- [INFORMATION PROVIDED]:
☆ ☆ ☆ ☆ ☆

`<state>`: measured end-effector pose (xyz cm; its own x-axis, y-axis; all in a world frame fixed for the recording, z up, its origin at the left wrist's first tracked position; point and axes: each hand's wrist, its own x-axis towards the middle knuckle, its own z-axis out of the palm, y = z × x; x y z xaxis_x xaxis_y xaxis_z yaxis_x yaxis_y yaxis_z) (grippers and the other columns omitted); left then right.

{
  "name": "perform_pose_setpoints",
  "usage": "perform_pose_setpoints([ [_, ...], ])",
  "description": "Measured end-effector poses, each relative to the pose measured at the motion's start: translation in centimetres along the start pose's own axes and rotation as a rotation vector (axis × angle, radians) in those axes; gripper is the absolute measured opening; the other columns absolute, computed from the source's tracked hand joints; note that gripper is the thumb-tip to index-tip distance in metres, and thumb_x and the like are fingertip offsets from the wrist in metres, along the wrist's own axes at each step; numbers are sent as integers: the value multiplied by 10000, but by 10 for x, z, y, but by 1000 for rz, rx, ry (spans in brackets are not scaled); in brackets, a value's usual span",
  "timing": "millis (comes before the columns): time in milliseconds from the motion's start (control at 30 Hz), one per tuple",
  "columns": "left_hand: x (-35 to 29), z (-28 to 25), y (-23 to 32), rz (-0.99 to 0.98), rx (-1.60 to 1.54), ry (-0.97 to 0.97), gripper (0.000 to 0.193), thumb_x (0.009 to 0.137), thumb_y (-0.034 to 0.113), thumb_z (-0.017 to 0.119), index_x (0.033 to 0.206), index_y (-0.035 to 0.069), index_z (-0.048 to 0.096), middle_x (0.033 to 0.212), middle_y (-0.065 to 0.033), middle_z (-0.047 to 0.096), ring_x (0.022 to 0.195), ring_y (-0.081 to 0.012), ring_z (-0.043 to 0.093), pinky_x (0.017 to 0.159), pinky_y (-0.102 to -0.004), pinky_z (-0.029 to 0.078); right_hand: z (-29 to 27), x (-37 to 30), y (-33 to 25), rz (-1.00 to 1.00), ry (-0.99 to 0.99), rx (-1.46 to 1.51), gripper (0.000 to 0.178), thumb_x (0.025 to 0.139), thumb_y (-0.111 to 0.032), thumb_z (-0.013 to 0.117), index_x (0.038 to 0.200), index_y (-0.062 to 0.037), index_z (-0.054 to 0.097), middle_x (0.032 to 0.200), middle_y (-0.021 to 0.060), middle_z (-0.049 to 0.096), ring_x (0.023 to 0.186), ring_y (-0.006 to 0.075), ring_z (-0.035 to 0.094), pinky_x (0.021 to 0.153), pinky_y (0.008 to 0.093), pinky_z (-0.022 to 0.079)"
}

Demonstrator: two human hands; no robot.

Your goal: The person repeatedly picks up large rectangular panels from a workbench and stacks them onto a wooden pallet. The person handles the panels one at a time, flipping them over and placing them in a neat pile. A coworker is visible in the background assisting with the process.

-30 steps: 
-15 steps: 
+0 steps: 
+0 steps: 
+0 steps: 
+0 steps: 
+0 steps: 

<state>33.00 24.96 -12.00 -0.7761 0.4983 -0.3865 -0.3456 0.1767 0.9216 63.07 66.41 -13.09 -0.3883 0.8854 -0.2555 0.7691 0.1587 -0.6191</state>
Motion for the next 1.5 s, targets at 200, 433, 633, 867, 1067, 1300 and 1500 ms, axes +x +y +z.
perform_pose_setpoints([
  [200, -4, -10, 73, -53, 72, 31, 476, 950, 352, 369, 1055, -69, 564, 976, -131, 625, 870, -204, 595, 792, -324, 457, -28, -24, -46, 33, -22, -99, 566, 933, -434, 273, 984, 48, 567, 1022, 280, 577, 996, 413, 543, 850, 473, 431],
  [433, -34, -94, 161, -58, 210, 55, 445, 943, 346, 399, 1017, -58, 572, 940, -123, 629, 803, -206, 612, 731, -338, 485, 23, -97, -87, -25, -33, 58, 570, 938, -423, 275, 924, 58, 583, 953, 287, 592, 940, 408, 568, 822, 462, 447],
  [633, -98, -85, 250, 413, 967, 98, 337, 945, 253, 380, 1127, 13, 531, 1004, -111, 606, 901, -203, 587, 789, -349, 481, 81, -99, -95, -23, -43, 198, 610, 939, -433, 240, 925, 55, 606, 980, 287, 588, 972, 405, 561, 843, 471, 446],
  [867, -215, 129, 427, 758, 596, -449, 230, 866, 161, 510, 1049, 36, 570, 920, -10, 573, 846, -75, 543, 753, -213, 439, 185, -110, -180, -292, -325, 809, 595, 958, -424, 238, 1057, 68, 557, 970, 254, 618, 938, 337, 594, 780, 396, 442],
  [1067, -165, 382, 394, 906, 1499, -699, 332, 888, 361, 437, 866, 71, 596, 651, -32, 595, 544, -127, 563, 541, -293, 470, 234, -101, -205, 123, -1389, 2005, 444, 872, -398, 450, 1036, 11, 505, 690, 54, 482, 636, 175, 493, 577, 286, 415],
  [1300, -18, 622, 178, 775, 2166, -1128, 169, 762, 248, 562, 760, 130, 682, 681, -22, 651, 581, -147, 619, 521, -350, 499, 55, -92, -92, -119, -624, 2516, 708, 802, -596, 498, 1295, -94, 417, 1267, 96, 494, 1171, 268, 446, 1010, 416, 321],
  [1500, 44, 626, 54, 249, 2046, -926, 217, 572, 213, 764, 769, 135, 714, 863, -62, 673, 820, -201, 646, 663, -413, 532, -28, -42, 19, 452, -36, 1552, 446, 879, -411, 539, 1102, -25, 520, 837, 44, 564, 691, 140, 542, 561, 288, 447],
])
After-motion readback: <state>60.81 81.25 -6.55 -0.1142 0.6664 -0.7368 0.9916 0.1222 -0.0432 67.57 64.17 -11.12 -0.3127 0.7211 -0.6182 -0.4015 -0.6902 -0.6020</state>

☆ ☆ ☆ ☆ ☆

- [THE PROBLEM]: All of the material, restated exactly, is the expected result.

- [SOLUTION TO THE EXERCISE]:
`<state>`: measured end-effector pose (xyz cm; its own x-axis, y-axis; all in a world frame fixed for the recording, z up, its origin at the left wrist's first tracked position; point and axes: each hand's wrist, its own x-axis towards the middle knuckle, its own z-axis out of the palm, y = z × x; x y z xaxis_x xaxis_y xaxis_z yaxis_x yaxis_y yaxis_z) (grippers and the other columns omitted); left then right.

{
  "name": "perform_pose_setpoints",
  "usage": "perform_pose_setpoints([ [_, ...], ])",
  "description": "Measured end-effector poses, each relative to the pose measured at the motion's start: translation in centimetres along the start pose's own axes and rotation as a rotation vector (axis × angle, radians) in those axes; gripper is the absolute measured opening; the other columns absolute, computed from the source's tracked hand joints; note that gripper is the thumb-tip to index-tip distance in metres, and thumb_x and the like are fingertip offsets from the wrist in metres, along the wrist's own axes at each step; numbers are sent as integers: the value multiplied by 10000, but by 10 for x, z, y, but by 1000 for rz, rx, ry (spans in brackets are not scaled); in brackets, a value's usual span",
  "timing": "millis (comes before the columns): time in milliseconds from the motion's start (control at 30 Hz), one per tuple",
  "columns": "left_hand: x (-35 to 29), z (-28 to 25), y (-23 to 32), rz (-0.99 to 0.98), rx (-1.60 to 1.54), ry (-0.97 to 0.97), gripper (0.000 to 0.193), thumb_x (0.009 to 0.137), thumb_y (-0.034 to 0.113), thumb_z (-0.017 to 0.119), index_x (0.033 to 0.206), index_y (-0.035 to 0.069), index_z (-0.048 to 0.096), middle_x (0.033 to 0.212), middle_y (-0.065 to 0.033), middle_z (-0.047 to 0.096), ring_x (0.022 to 0.195), ring_y (-0.081 to 0.012), ring_z (-0.043 to 0.093), pinky_x (0.017 to 0.159), pinky_y (-0.102 to -0.004), pinky_z (-0.029 to 0.078); right_hand: z (-29 to 27), x (-37 to 30), y (-33 to 25), rz (-1.00 to 1.00), ry (-0.99 to 0.99), rx (-1.46 to 1.51), gripper (0.000 to 0.178), thumb_x (0.025 to 0.139), thumb_y (-0.111 to 0.032), thumb_z (-0.013 to 0.117), index_x (0.038 to 0.200), index_y (-0.062 to 0.037), index_z (-0.054 to 0.097), middle_x (0.032 to 0.200), middle_y (-0.021 to 0.060), middle_z (-0.049 to 0.096), ring_x (0.023 to 0.186), ring_y (-0.006 to 0.075), ring_z (-0.035 to 0.094), pinky_x (0.021 to 0.153), pinky_y (0.008 to 0.093), pinky_z (-0.022 to 0.079)"
}

Demonstrator: two human hands; no robot.

Your goal: The person repeatedly picks up large rectangular panels from a workbench and stacks them onto a wooden pallet. The person handles the panels one at a time, flipping them over and placing them in a neat pile. A coworker is visible in the background assisting with the process.

-30 steps: 
-15 steps: 
+0 steps: 
+0 steps: 
+0 steps: 
+0 steps: 
+0 steps: 

<state>33.00 24.96 -12.00 -0.7761 0.4983 -0.3865 -0.3456 0.1767 0.9216 63.07 66.41 -13.09 -0.3883 0.8854 -0.2555 0.7691 0.1587 -0.6191</state>
Motion for the next 1.5 s, targets at 200, 433, 633, 867, 1067, 1300 and 1500 ms, axes +x +y +z.
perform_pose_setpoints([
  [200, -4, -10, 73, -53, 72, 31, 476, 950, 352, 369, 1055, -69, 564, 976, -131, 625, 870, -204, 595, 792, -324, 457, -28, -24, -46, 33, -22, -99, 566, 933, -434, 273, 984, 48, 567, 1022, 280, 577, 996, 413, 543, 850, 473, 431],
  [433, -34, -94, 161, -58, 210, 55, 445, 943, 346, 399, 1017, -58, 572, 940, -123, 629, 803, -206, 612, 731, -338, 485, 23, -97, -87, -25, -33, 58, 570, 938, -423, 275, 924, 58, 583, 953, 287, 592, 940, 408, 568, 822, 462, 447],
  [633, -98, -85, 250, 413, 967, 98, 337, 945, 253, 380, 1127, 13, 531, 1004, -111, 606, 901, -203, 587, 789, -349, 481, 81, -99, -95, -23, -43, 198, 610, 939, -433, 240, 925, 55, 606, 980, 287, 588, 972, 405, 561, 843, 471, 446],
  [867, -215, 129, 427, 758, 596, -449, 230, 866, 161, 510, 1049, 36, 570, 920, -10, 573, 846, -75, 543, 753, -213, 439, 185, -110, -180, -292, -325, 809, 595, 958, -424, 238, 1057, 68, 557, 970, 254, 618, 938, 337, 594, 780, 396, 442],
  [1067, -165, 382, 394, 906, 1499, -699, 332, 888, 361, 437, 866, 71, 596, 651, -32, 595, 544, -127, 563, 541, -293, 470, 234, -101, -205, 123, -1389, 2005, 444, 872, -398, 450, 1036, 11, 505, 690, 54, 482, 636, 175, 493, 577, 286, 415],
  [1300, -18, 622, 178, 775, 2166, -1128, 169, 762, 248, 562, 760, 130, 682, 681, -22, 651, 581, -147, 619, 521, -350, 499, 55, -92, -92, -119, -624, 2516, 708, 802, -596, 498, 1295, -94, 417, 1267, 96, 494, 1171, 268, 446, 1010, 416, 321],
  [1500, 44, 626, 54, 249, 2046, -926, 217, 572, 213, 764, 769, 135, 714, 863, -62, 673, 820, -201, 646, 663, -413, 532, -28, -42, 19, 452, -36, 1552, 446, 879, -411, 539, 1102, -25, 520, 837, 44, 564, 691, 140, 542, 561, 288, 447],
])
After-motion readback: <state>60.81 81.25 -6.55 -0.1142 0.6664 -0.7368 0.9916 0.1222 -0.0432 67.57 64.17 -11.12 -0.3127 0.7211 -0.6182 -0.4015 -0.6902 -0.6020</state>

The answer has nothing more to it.